WHO recommends the use of a range of treatment options for opioid dependence which include psychosocial support, opioid maintenance treatments such as methadone and buprenorphine, supported detoxification and treatment with opioid antagonists such a naltrexone. WHO supports countries to introduce such treatment programmes where they do not exist.

WHO supports countries in monitoring trends in drug use and related harm, to better understand when opioid dependence and opioid overdose is occurring. WHO supports countries to use medicines rationally, including medicines under international control such as strong opioids, to ensure the optimal of availability for medical purposes and minimization of their misuse and non-medical use.
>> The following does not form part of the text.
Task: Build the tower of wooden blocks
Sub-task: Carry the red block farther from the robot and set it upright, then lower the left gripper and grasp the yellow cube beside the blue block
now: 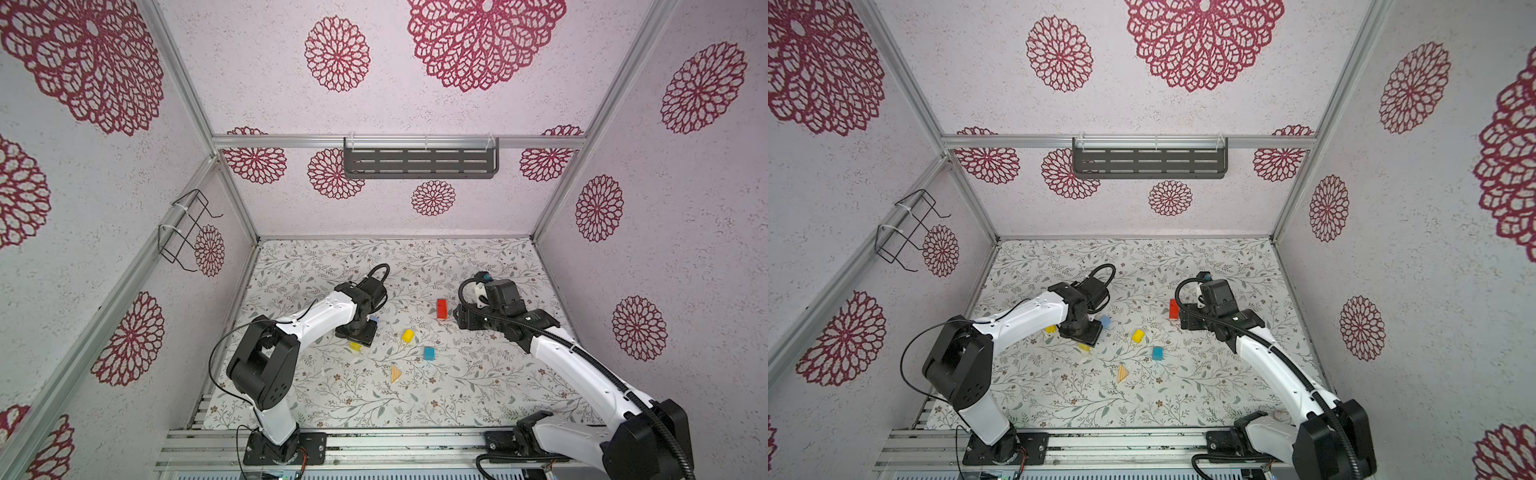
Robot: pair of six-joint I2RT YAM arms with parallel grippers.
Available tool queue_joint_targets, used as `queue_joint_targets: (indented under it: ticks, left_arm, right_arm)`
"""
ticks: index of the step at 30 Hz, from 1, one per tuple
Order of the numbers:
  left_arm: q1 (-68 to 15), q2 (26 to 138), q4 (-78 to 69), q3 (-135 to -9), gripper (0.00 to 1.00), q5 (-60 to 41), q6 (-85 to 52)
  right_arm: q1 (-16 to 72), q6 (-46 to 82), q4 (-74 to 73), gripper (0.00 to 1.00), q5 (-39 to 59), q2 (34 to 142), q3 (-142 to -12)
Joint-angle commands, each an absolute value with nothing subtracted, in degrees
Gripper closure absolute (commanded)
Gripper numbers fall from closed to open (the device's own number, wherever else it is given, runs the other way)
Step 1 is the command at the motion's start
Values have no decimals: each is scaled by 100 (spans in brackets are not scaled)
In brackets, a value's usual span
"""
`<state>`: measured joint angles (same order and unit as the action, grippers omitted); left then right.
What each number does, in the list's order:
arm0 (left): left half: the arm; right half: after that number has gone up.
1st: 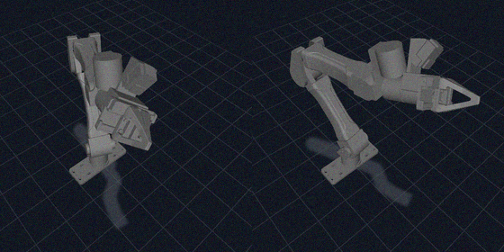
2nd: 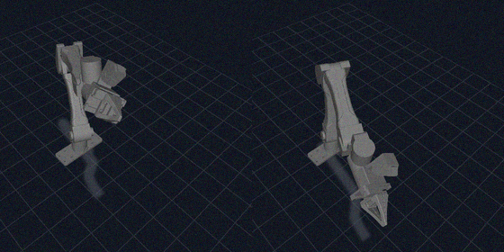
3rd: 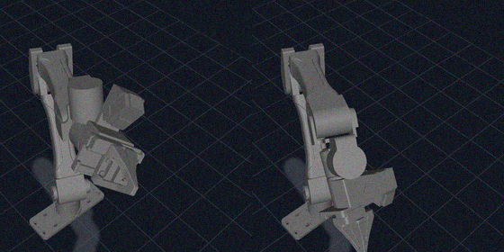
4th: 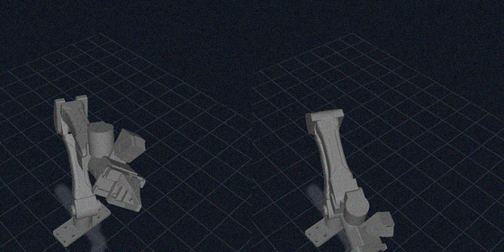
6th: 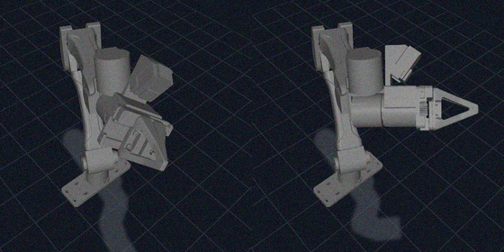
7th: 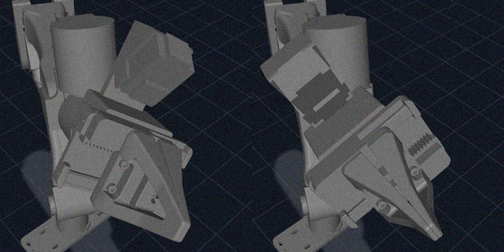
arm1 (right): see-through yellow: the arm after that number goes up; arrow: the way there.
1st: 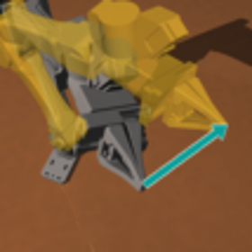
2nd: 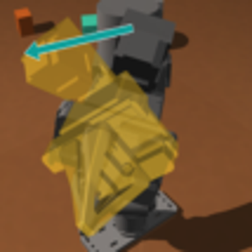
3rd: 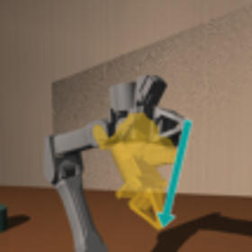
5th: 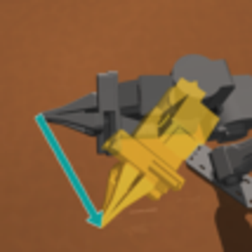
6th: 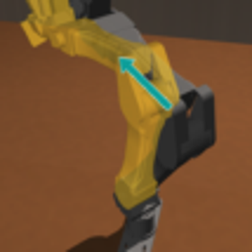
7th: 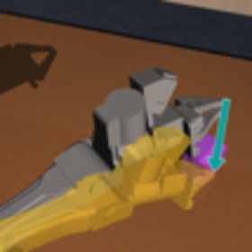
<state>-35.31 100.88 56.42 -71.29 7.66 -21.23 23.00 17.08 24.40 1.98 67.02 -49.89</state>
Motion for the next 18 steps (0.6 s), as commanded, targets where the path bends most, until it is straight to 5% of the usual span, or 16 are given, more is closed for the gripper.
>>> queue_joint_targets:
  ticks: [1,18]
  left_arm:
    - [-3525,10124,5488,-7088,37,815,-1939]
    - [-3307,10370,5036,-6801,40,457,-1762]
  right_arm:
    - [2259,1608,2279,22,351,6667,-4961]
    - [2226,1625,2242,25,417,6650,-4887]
WHO recommends a stepped approach to the use of opioids in the management of cancer pain in adults – the WHO Cancer Pain Ladder, which recommends the initial use of non-opioids, then weak opioids, then strong opioids as pain increases. In the management of persisting pain in children, WHO recommends that weak opioids not be used, due to the variable metabolism of codeine in children. When prescribing opioids, WHO recommends measures to reduce the risk of misuse and diversion of opioids, including careful patient selection, and supervision of dosing where necessary.


Footnotes

1Pharmaceutical opioids, in particular strong opioids of the type that are typically involved in opioid overdoses, have been restricted in the past to the management of acute pain and cancer pain, such as is recommended in the WHO Cancer Pain Ladder. There has been a trend in the last 10 years to use opioids in the management of chronic non-cancer pain, such as back pain.